Dr. Maria Rodriguez Colman, Laboratories, Pharmacy and Biomedical Genetics division, UMC Utrecht: The importance of metabolism in (cancer) stem cells
This grant will allow me to further expand my team and together make important contributions to the fundamental understanding of cancer and metabolism
Assistant professor Maria Rodriguez Colman receives the Vidi grant to research the role of metabolism in stem cell regulation and differentiation in healthy and diseased intestinal tissue, primarily in intestinal cancer. “In my group we seek to understand how metabolism regulates the intestinal function and in particular how it contributes to the development of intestinal tumors and resistance to chemotherapy. Before this, I traveled all over the world to follow my passion for research. At the Center for Molecular Medicine in the UMC Utrecht, I found the right place to establish my research on metabolism, stem cells and cancer.

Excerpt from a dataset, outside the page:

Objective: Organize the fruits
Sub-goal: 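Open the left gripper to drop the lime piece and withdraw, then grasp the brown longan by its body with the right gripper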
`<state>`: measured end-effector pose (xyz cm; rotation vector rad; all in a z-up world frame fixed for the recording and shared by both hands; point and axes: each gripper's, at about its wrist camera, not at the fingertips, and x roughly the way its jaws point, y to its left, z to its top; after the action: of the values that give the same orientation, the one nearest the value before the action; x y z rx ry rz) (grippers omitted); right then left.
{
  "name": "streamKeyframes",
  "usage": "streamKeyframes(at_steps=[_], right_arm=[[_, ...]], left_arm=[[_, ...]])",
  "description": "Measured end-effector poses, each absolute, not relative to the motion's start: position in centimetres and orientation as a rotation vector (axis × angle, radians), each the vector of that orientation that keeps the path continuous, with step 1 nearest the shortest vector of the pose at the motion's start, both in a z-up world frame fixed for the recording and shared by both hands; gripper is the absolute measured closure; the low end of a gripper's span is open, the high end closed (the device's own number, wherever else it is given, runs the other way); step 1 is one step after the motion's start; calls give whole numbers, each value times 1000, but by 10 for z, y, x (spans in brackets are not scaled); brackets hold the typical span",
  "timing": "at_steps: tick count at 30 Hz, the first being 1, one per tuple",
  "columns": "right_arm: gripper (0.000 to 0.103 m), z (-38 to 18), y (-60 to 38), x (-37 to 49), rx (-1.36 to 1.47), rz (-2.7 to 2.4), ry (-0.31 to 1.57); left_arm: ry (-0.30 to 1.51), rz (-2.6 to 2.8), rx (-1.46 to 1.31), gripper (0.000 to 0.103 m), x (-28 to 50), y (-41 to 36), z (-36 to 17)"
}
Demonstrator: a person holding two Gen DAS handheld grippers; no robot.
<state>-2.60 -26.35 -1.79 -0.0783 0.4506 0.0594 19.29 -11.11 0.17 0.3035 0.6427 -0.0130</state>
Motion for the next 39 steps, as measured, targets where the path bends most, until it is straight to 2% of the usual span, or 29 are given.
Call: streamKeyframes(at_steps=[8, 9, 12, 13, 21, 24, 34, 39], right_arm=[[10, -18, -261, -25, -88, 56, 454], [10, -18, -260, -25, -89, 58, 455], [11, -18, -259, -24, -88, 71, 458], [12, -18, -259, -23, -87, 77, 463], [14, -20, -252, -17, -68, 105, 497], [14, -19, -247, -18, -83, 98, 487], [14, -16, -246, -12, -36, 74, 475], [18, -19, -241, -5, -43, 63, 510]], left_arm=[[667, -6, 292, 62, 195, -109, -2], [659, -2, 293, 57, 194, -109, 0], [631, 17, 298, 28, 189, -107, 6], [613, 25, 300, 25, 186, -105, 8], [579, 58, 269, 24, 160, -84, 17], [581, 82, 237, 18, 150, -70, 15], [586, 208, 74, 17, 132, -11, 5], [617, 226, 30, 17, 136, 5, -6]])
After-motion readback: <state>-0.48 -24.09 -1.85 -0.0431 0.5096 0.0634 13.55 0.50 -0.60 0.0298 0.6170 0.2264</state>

This grant will allow me to further expand my team and together make important contributions to the fundamental understanding of cancer and metabolism,” says Maria.
Dr. Alessandro Sbrizzi, Imaging and Oncology division, UMC Utrecht: Spectro-Dynamic MRI
I hope to prove that Spectro-Dynamic MRI can also work in the human body
Associate professor Alessando Sbrizzi is developing a new kind of MRI that allows characterizing the movement of human organs at high resolution in 3D space and time. Potential clinical applications include better musculoskeletal examinations, and diagnosis and treatment of cardiovascular diseases. About this he says: “This Vidi grant gives me the opportunity to carry out more research into a new dynamic imaging method I have devised, namely Spectro-Dynamic MRI. This is an innovation that combines mathematics, physics, machine learning and MRI. I have had promising initial results from simple phantom setups. With this, I hope to prove that Spectro-Dynamic MRI can also work in the human body.” It can lead to better diagnosis, prevention and therapy of socially relevant diseases such as cardiovascular diseases and musculoskeletal disorders.
Dr. Hugo Snippert, Laboratories, Pharmacy and Biomedical Genetics division, UMC Utrecht: Colon cancer: when good turns into bad
Better understanding, recognition and risk assessment of early metastasis ensure that each patient can receive a more tailored treatment
With the Vidi grant, associate professor Hugo Snippert, Oncode researcher at the Center for Molecular Medicine at the UMC Utrecht, will investigate how prematurely metastatic colon cancers develop. Better understanding, recognition and risk assessment of early metastasis ensure that each patient can receive a more tailored treatment. Earlier this month, the article appeared in Nature Genetics in which Hugo and his research group mapped out the rate and pattern of genetic changes in tumors for the first time.